Search the listing below for the line containing "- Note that". From there through the line containing "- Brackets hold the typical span", transcribe every line exactly, both ends included.

_ _ _ _ _ _ _

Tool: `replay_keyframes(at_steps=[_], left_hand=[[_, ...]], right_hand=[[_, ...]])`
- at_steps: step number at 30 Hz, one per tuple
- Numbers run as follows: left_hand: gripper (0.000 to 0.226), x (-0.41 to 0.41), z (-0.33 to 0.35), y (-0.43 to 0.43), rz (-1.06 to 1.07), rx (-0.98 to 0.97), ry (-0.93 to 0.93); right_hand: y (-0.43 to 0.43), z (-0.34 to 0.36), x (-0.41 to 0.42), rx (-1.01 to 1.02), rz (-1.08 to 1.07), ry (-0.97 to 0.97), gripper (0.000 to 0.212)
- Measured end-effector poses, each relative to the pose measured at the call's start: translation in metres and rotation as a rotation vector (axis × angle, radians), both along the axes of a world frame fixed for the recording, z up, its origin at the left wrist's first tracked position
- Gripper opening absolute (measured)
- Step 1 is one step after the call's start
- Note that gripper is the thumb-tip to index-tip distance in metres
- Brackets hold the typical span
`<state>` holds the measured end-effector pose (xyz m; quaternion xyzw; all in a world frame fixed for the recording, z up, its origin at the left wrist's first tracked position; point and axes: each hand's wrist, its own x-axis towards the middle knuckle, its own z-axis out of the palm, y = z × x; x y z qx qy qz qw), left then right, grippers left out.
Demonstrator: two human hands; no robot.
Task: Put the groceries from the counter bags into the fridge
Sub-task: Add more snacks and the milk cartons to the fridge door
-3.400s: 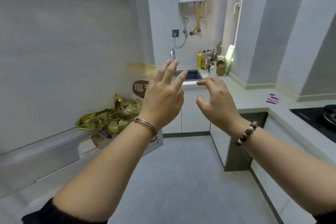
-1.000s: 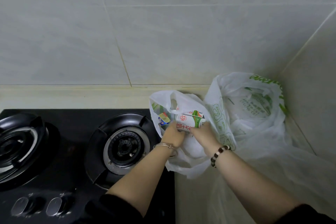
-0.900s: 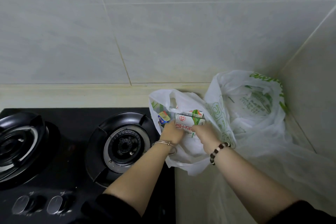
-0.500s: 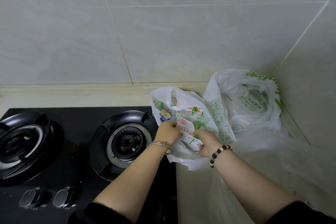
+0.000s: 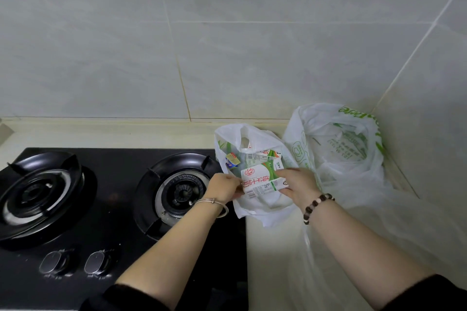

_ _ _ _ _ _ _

* _ANSWER AREA_:
- Note that gripper is the thumb-tip to index-tip distance in metres
- Brackets hold the typical span

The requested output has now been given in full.